What data we want to train it on? </br> Our data to be used for training is "dls"

Which architecture to use? </br> We are using Resnet34

what metric to use for our training evaluation? </br> We have specified it as "error_rate"



In [None]:
learn = cnn_learner(dls, resnet34, metrics=error_rate)
learn.fine_tune(4,freeze_epochs = 4)

In [None]:
learn.fit_one_cycle(6,lr_max=slice(1e-6,1e-4))

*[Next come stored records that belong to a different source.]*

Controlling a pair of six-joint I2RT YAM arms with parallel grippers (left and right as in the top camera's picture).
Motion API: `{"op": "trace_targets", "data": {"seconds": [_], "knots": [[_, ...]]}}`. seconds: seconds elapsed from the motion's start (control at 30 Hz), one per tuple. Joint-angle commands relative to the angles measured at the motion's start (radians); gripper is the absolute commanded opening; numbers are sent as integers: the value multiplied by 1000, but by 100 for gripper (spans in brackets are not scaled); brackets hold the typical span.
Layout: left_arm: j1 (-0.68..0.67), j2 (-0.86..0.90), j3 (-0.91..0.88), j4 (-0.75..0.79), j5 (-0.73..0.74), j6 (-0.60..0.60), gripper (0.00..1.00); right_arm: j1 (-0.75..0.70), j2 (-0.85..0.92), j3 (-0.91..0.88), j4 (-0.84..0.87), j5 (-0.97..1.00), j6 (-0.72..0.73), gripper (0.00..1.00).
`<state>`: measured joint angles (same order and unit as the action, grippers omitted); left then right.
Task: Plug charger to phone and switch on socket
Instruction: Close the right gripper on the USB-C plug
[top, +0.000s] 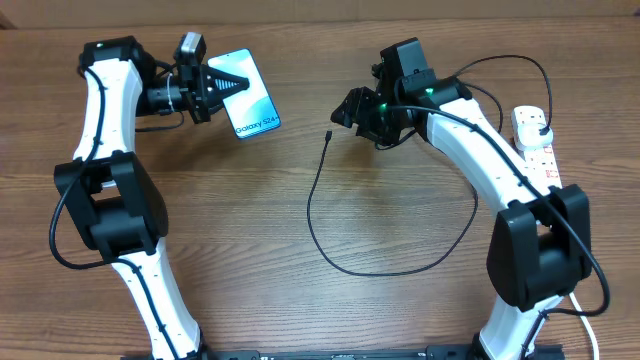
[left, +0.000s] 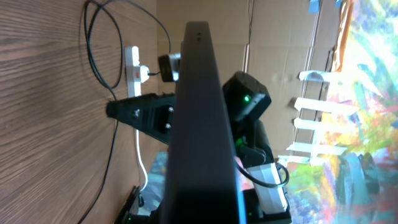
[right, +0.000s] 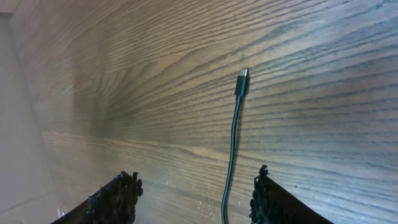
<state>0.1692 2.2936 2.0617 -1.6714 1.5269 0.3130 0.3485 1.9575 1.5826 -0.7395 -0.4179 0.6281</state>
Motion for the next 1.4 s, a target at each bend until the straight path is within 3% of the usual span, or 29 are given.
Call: {"op": "trace_targets", "data": {"seconds": [0.0, 0.37, 1.37], "knots": [[-9, -12, 12, 8, 53, -3, 4, -2, 37, 27, 18, -29, 32, 59], [-9, -12, 12, 8, 35, -3, 4, -1, 174, 27, 90, -84, 109, 38], [-14, -12, 12, 8, 34, -3, 4, 51, 357, 21, 234, -37, 135, 37]]}}
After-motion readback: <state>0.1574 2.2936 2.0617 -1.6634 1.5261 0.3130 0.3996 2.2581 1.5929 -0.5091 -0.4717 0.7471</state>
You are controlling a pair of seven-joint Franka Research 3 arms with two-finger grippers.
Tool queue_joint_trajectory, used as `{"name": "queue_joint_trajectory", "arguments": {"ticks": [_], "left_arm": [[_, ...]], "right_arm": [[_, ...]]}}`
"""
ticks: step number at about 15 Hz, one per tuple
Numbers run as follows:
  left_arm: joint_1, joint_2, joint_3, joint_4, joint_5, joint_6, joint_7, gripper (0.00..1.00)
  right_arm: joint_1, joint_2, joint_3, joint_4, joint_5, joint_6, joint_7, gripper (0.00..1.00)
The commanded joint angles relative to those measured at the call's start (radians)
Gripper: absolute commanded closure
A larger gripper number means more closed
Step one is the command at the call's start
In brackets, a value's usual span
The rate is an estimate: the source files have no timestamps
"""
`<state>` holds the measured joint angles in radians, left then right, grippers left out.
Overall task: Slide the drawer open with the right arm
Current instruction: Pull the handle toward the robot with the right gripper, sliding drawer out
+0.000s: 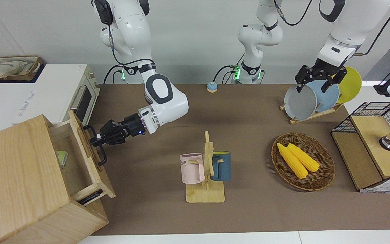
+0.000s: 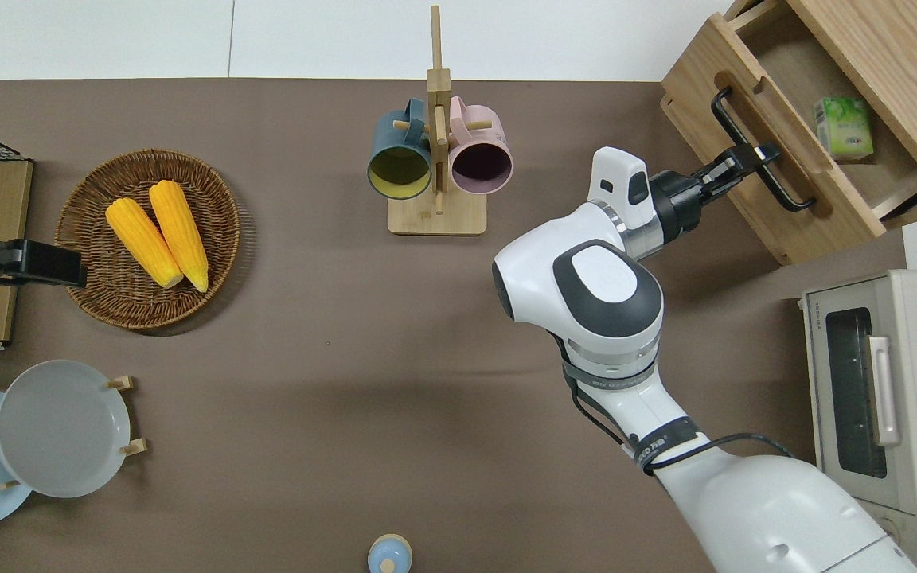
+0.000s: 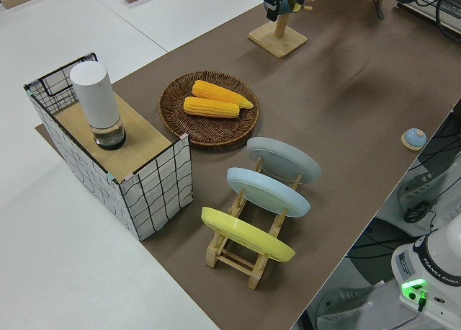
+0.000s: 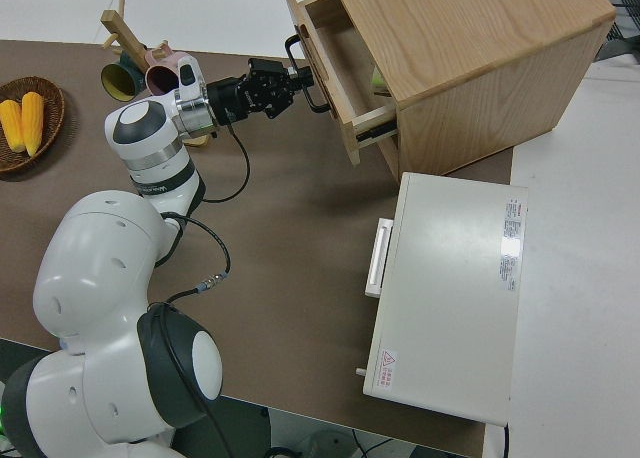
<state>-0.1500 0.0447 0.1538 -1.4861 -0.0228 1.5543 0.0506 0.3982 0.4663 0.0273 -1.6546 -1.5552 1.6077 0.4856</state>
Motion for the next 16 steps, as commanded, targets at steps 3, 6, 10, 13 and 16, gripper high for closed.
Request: {"name": "queue_joint_trajectory", "arguments": {"ticks": [3, 6, 10, 13, 16], "left_arm": [[-0.017, 0.012, 0.017, 0.020, 0.014, 0.001, 0.008, 0.00], [-0.017, 0.012, 0.017, 0.020, 0.014, 0.001, 0.008, 0.00], [-0.017, 0.012, 0.017, 0.020, 0.015, 0.001, 0.008, 0.00], [-0.017, 0.012, 0.017, 0.020, 0.014, 0.001, 0.008, 0.00], [-0.017, 0.012, 0.017, 0.020, 0.014, 0.001, 0.008, 0.00]], "right_arm": [[0.070, -0.011, 0.002, 0.006, 0.001, -0.058, -0.058, 1.000], [0.091, -0.014, 0.023, 0.016, 0.029, -0.094, -0.079, 1.000], [0.136, -0.009, 0.029, 0.018, 0.047, -0.155, -0.081, 1.000], [0.152, -0.011, 0.039, 0.019, 0.067, -0.181, -0.082, 1.000], [0.185, -0.009, 0.037, 0.033, 0.089, -0.198, -0.090, 1.000]]}}
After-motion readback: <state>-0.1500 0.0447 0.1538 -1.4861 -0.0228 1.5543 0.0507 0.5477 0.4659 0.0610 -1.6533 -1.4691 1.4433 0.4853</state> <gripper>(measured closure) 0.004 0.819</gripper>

# Bring it on - Test data !!

# Test data
**Let us see the test data present in "test.zip" file and available in test folder **

In [None]:
!rm -r './train'
with zipfile.ZipFile("../input/dogs-vs-cats-redux-kernels-edition/test.zip","r") as y:
    y.extractall("./")

In [None]:
print("Number of images present in test folder are: ")
len(glob.glob('./test/*.jpg'))

In [None]:
print("First few samples of test data is as follows: \n")
Path('./test').ls(5)

**Defining the variables and assigning the paths for test dataset**

In [None]:
test_image_files = get_image_files('./test')

**Let us create a ImageDataLoader of our test data set**

In [None]:
fnames = [f.name for f in test_image_files]
tst_dl = dls.test_dl(test_image_files)

Make the predictions using our trained model called "learn".

Ignoring the first two outputs from the model, let us take our final result stored in variable "preds"


In [None]:
_,_,preds = learn.get_preds(dl=tst_dl, with_decoded=True)

sub = pd.DataFrame(fnames, columns=['id'])
sub['label'] = preds

In [None]:
!rm -r './test'
sub = pd.DataFrame(fnames, columns=['id'])
sub['label'] = preds

In [None]:
sample_sub = pd.read_csv(sample_submission_file)

In [None]:
sub.to_csv('submission.csv', index=False)